First Days in France

This summer, I am WWOOFing (volunteering at an organic farm) in France.

I flew into Marseille a few days ago to meet Claire and Sallie.  I was too dazed to decide if I liked the city or not.  My body thought breakfast was dinner and daytime was nightime, so I spent the day sleepwalking through the streets.  I laughed everytime I saw a striped shirt and a baguette.  Red geraniums overwhelmed windowsills.  Sallie and I observed the wildlife – pigeons.  Claire pointed out that the city smells like some mix of saltwater and beer and urine.  She loved the city and maybe the smell, too.  But now we are here at the farm in L’Isle sur  LaSorgue, where the air smells like dirt and things growing.  Clovers or mint or chives – whatever you happen to walk through.

At first I’m like an infant, pointing and speaking only in nouns.  I learn to say the sun and the sky and the ground, and I mutter them out loud as I free celery plants of their roots.  Here at the farm they speak a little English, but Valerie, the owner, speaks to me in French like I understand.  Luckily cleaning celery plants is not so complicated, and Claire and Sallie help to translate.

We wake up with the sun to go work and then have afternoons free.  When the evening light softens we eat together – us three, Valerie, Valerie’s son, and two middle aged men whose names I mix up.  These men, nameless now, have tight muscles and deep tans and faraway voices – rural people.  I tune out the foreign conversation the way you tune out wind.  When I catch a word I know I am as surprised as everyone else.  I don’t let it go.  I make lists of the words I learn.  They are markers of how little I know.  I wade into my confusion like a dog the first time it sees the water – clumsy and sloshing, wild for the newness of feeling. Fifty words now? Seventy?  Not scraping the surface.

A man named Quentin tries to teach me about gender articles.  Who decided tea was masculine?  I ignore grammar rules shamelessly.  If I don’t know how to pronounce a word I say it in the back of my throat and through my nose.  I ask Quentin what the French think of Americans.  “Consumption,” he says.  “The Americans consummate everything.”

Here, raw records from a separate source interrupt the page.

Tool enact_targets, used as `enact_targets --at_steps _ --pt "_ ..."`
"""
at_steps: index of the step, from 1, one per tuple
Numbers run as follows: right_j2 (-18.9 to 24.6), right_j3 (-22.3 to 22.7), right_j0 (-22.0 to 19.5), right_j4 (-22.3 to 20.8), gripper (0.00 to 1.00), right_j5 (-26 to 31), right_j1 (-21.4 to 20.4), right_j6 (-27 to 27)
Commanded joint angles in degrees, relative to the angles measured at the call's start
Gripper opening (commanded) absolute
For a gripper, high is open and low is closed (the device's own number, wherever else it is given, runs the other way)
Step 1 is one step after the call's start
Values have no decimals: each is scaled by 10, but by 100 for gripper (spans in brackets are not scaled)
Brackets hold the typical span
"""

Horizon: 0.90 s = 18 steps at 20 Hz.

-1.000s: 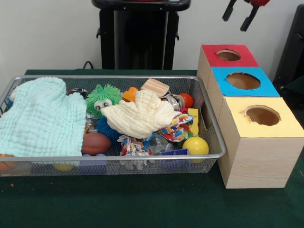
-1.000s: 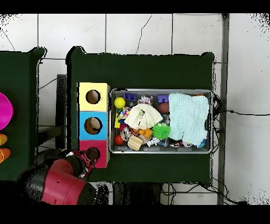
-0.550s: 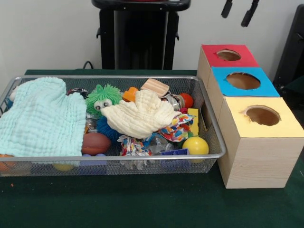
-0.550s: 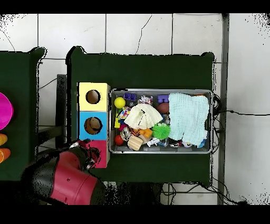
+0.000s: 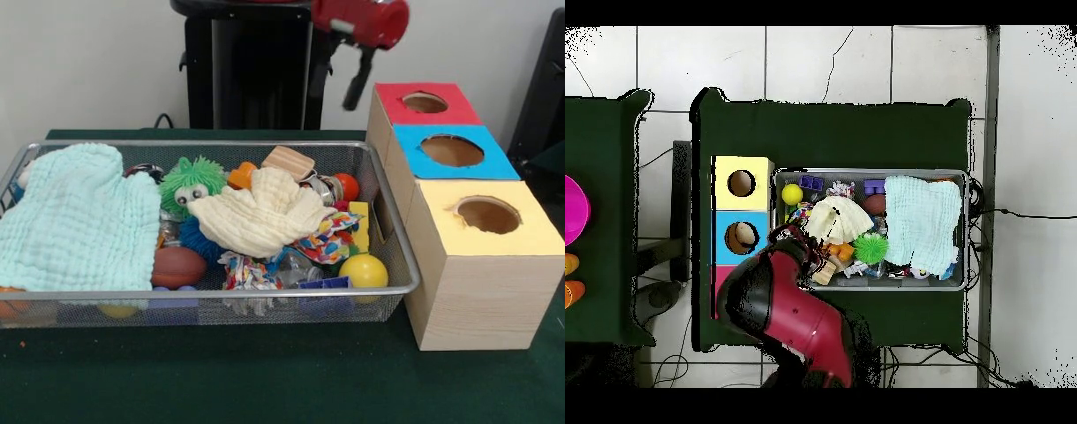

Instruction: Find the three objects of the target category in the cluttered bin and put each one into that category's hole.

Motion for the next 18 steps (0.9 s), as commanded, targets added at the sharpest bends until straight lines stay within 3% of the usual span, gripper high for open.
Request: enact_targets --at_steps 1,12,18 --pt "202 74 -131 -139 100 -28 -35 -73" --pt "333 53 -309 -322 100 -48 -30 -50" --pt "385 51 -374 -392 100 -47 -37 -37"
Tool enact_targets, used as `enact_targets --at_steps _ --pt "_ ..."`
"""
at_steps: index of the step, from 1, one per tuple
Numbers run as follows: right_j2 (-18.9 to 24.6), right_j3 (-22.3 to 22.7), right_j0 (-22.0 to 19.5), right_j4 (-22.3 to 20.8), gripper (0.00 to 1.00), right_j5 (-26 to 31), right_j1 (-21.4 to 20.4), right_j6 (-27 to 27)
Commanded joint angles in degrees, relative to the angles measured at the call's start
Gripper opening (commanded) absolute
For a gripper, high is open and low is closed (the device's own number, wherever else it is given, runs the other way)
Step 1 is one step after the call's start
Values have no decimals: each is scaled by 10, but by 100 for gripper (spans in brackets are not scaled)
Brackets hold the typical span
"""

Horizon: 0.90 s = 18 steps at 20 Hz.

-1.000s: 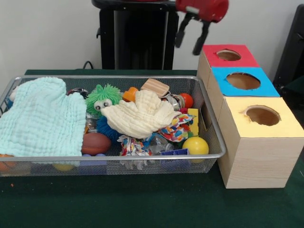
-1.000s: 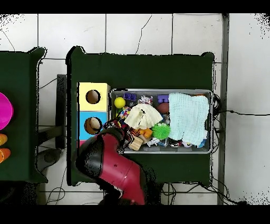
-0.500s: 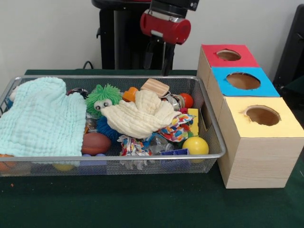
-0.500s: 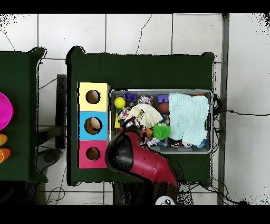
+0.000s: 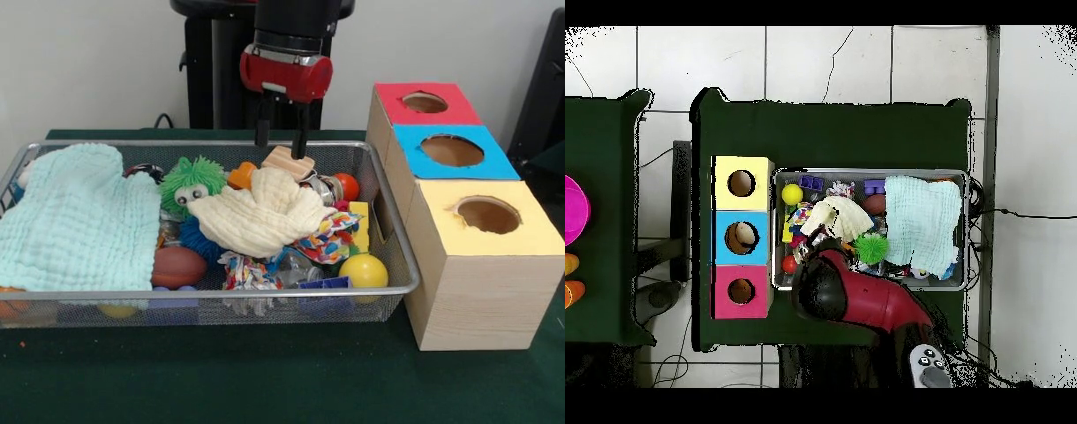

Valerie is always laughing and offering us wine.  On this information alone I decide she’s a good person.  We barely notice when Claire turns twenty-one but she agrees that harvesting lettuce and reading is a more memorable way to spend her birthday.  She points out that here, golden hour lasts five hours.  Something about being close to the equator.  From my bedroom window I am level with curling vines and the tips of pine trees.  Laundry lines hang between the pines, and when the wind picks up, the drying clothes wave and the grass shivers.  I smell the trees to see if they are like the ones from home – the ones that smell like vanilla, or butterscotch.  No one agrees which.  They smell like neither, and I go back inside, embarrassed for smelling trees.

Last light lingers and dies slowly.  The planet presses on and it is cool enough for sweaters.  Unseen, birds sleep.  Crickets and frogs and Sallie take over singing.  Sebastian, another WWOOFer, joins us with a guitar and plays into the dusk.  Night creeps in.

It’s bedtime even before the stars come out.  I am too sleepy to know what I’m thinking.  My thoughts putter along in a haze and I don’t need to go in for a closer look.  Claire and I keep trying to read Goethe – a name we were amused to discover is pronounced “ger-tuh”. I keep nodding off.